Bir kısım düşünce ana dilde ibadetin olamayacağını söylerken, bir kısmı ise Allah'ın anlayarak ve bilerek ibadet etmemizi zaten Kur'an istiyor, düşüncesiyle olabileceğini savunmaktadır.
Biz iki düşüncenin de fikirlerine, delillerine bakalım ki daha sonrada Kur'an ın süzgecinden geçirip, kendimizce düşünüp doğrunun kararını verebilelim.
Önce ana dilde ibadet edebileceğimizi savunan düşüncenin delil ve fikirlerine bakalım.

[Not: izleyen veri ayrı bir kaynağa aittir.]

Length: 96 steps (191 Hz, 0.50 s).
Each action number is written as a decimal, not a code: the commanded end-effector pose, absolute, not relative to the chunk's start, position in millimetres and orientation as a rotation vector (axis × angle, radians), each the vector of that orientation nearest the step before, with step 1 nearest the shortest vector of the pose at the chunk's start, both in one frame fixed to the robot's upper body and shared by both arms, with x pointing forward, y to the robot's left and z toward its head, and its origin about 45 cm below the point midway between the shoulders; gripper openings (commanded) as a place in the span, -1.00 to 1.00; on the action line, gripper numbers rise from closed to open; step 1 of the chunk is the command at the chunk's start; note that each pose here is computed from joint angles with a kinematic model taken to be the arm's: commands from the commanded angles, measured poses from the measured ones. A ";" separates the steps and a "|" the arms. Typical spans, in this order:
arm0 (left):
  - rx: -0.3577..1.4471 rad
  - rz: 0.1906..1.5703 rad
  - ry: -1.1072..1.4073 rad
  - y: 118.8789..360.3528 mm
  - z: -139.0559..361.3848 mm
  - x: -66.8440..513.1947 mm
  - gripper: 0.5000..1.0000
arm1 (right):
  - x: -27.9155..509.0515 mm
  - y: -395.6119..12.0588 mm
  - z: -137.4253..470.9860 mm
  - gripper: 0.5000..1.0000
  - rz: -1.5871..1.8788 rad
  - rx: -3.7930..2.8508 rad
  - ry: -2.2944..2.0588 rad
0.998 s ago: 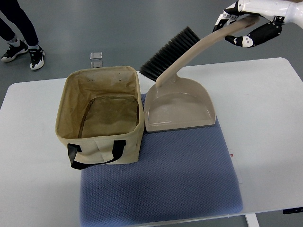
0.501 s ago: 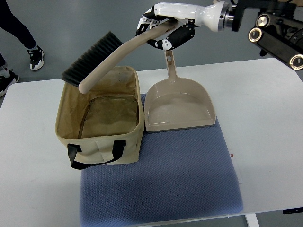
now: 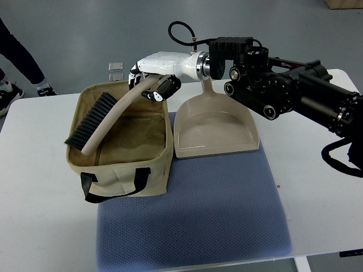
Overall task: Put pink broom in yellow bag with right hand
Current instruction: 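Lower the brush into the bin and open the right hand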
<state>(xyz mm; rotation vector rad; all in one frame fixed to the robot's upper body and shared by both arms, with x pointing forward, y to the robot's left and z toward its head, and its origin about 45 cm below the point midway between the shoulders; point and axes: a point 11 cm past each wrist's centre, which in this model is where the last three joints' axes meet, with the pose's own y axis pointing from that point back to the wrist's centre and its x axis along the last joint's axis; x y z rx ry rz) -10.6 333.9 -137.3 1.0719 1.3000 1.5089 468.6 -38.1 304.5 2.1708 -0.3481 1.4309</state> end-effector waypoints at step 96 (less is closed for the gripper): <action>1.071 1.509 1.300 333.9 -137.3 -10.5 1.00 | 467.8 -45.5 286.3 0.24 1.451 2.143 -0.380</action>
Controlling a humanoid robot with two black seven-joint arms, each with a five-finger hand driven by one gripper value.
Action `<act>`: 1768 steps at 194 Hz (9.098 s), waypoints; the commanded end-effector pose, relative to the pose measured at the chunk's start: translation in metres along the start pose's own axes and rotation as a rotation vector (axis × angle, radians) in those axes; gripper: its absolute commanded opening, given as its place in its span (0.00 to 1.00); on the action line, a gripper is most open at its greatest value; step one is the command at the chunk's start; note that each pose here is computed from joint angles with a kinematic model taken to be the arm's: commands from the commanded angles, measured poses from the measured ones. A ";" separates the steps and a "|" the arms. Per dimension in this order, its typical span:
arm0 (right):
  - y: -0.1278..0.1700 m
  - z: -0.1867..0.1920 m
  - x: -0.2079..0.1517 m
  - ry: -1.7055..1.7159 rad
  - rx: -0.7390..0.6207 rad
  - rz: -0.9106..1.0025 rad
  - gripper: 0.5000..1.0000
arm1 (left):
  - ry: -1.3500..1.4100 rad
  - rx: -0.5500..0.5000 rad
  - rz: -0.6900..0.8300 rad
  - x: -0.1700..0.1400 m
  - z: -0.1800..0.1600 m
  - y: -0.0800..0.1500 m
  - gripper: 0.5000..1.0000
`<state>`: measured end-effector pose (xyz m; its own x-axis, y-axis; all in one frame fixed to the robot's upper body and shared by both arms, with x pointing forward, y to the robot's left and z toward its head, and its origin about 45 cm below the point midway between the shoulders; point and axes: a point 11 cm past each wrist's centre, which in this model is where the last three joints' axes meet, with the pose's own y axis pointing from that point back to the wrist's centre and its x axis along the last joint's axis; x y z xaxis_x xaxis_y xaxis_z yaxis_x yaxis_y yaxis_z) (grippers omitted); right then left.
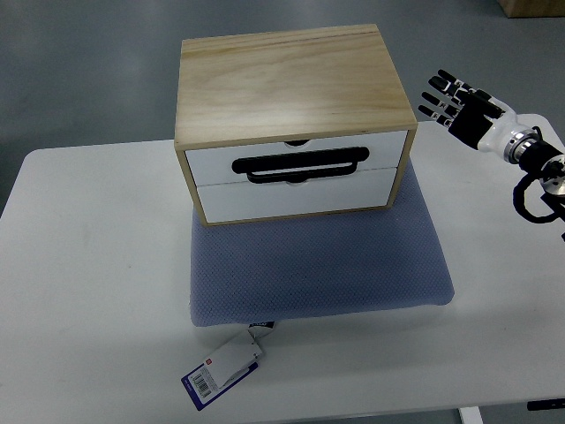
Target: Open wood drawer with right hand
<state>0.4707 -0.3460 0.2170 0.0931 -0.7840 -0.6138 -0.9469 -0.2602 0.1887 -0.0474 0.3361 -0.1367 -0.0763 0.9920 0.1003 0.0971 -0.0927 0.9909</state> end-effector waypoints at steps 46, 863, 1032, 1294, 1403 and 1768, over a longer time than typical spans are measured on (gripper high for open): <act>-0.002 -0.002 -0.002 -0.003 0.008 0.003 0.88 | -0.002 0.004 -0.004 -0.001 0.000 0.000 1.00; 0.033 0.060 -0.185 1.622 -0.431 -0.771 0.88 | -0.004 -0.005 -0.004 -0.002 0.005 0.000 1.00; 0.056 0.069 -0.214 1.637 -0.387 -0.886 0.88 | -0.004 -0.007 -0.004 -0.002 0.005 0.000 1.00; 0.092 0.058 -0.208 1.570 -0.532 -0.834 0.88 | -0.004 -0.008 -0.004 -0.002 0.006 0.000 1.00; 0.105 0.052 -0.203 1.505 -0.589 -0.816 0.88 | -0.004 -0.005 -0.004 -0.002 0.005 0.000 1.00; 0.077 -0.161 -0.065 0.541 -0.168 -0.249 0.87 | -0.004 -0.007 -0.004 -0.002 0.005 0.000 1.00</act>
<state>0.4327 -0.3877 0.4100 0.5611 -0.8215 -0.1014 -0.7759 -0.5647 0.2814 -0.0418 0.3349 -0.1370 -0.0729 0.9927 0.0962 0.0904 -0.0895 0.9919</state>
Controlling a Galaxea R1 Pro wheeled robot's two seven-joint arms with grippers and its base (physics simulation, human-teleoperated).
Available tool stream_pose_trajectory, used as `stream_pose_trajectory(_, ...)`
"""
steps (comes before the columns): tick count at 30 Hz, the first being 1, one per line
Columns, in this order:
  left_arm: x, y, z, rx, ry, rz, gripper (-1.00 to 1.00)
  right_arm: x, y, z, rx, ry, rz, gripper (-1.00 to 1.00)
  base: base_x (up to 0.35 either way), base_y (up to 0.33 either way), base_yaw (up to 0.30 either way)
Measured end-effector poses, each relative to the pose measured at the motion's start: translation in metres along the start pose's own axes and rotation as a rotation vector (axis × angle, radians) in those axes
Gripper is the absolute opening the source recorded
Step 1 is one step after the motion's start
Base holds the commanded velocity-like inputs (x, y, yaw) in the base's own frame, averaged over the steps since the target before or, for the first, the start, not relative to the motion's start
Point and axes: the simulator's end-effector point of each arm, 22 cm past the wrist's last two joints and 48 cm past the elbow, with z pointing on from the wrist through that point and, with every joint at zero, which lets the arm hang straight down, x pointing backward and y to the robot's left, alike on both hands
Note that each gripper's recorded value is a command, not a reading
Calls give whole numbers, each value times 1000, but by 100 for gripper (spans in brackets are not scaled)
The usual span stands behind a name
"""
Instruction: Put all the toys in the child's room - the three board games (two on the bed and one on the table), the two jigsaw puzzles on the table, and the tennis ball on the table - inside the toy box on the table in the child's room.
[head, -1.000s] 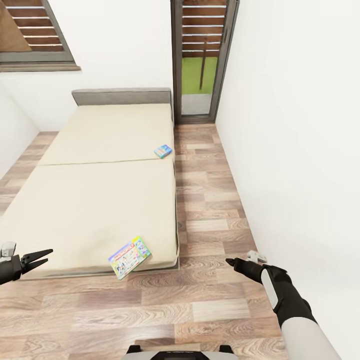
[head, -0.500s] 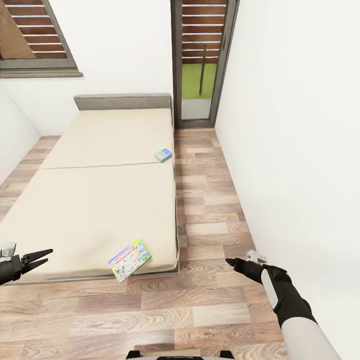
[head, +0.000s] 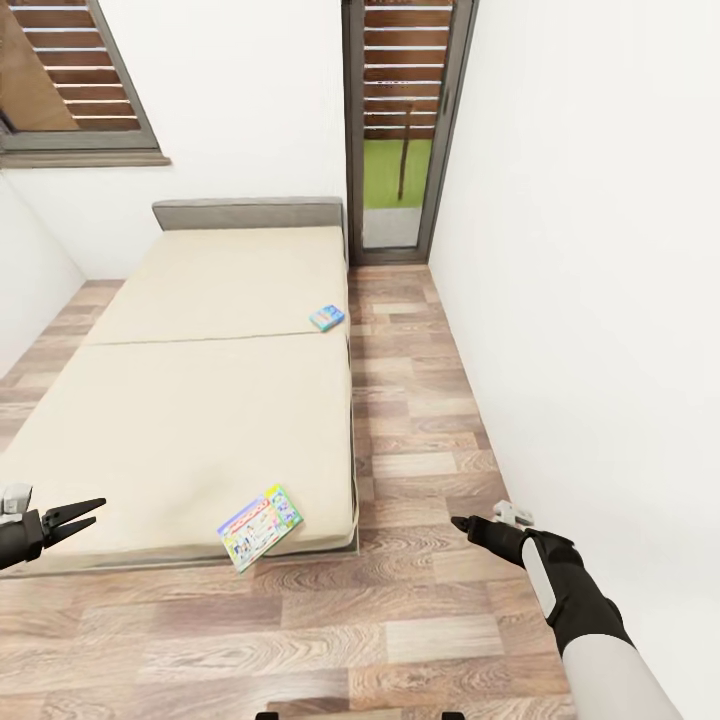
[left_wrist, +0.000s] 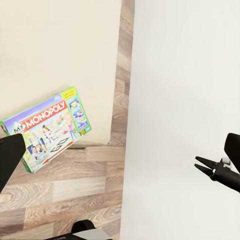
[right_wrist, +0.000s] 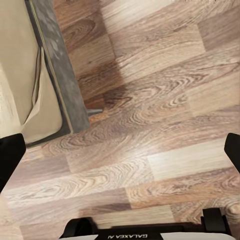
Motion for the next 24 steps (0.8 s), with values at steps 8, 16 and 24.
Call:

Namazda kuran tercümesinin okunup okunmayacağı tartışması.
Okunur diyenlerin dayandıkları Sünnet kaynaklı belge, Büyük sahabe Salman Farisi'nin yaptığı Fatiha tercümesidir.
Daha sonraki fıkhı tespitlere dayanak noktası yapılan bu belgenin, İmam -i Azam Ebu Hanife tarafından fetva mesnedi olarak kullanıldığı Hanefi fıkhının temel kaynaklarından biri olan SERAHSI'nin el-Mebsut adli eserinden öğreniyoruz.

Ana dilde ibadet için kanıtİlk Müslümanlardan ve Hz. Peygamber in seçkin arkadaşlarından biri olan İran asıllı Selman Farisi Namaz sırasında Fatiha suresinin özgün metnini güzel okuyamadıklarını söyleyen ve bunun yerine Fatiha'nın Farsça tercümesini okuyup okuyamayacaklarını soran ırkdaşlarına;
Bunun olabileceğini bildirmekle kalmamış, Fatiha'yı Farsça ya çevirerek kendisine bas vuran kişilere göndermiştir. (1)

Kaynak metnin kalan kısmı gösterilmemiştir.